== Exercise goal ==
Restate, word for word and with no pictures, the stretch of lines in the data below that begins at the line with "x=321, y=82" and ends at the line with "Identify the white black right robot arm.", inclusive.

--- START ---

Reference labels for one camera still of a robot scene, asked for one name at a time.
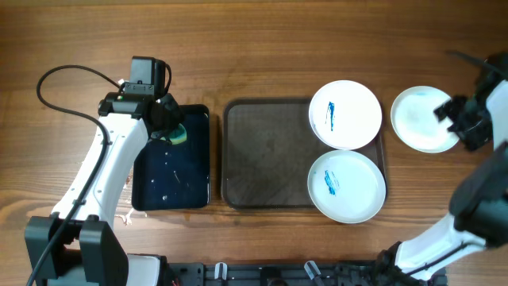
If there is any green yellow sponge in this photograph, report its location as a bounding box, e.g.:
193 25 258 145
164 124 187 145

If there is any white plate blue stain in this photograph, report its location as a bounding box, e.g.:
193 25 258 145
391 86 459 153

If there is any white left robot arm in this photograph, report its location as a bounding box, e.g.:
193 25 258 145
25 93 183 285

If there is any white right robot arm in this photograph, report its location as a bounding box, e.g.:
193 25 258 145
370 51 507 285

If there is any black water tray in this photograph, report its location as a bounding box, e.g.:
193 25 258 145
131 104 210 211

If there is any dark brown serving tray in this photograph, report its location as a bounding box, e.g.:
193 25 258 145
221 97 388 211

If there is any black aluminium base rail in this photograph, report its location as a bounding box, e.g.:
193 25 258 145
162 261 448 286

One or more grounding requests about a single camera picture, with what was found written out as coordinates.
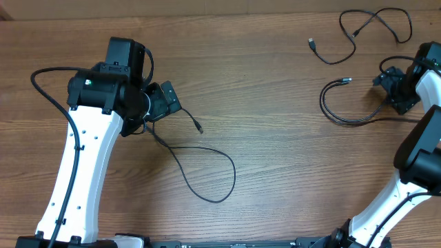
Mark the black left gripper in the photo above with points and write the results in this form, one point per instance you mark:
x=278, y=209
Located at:
x=161, y=107

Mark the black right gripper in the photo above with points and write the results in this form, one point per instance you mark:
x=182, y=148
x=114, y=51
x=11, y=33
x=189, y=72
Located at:
x=393, y=88

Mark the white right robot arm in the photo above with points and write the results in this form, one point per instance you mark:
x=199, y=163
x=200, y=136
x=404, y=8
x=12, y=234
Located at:
x=416, y=177

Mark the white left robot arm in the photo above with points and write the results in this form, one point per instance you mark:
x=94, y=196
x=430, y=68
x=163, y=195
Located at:
x=112, y=99

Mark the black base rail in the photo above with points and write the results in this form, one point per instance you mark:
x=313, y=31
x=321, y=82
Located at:
x=241, y=242

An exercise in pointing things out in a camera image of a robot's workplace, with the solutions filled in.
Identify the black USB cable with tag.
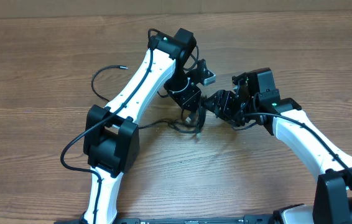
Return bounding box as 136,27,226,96
138,96,208,139

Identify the thin black USB cable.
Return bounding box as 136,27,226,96
90,64,129,103

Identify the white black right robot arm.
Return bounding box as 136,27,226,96
201,68,352,223

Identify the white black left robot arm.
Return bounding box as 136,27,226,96
80,29,200,223

--- END ---

== Response to this task ==
x=321, y=82
Located at:
x=241, y=242

An exercise in pointing things out in a camera image of a robot's workplace, with the solutions filled in.
Identify the black USB cable with tag.
Return bounding box as 136,27,226,96
138,96,208,139

Identify the thin black USB cable.
Return bounding box as 136,27,226,96
90,64,129,103

Identify the white black right robot arm.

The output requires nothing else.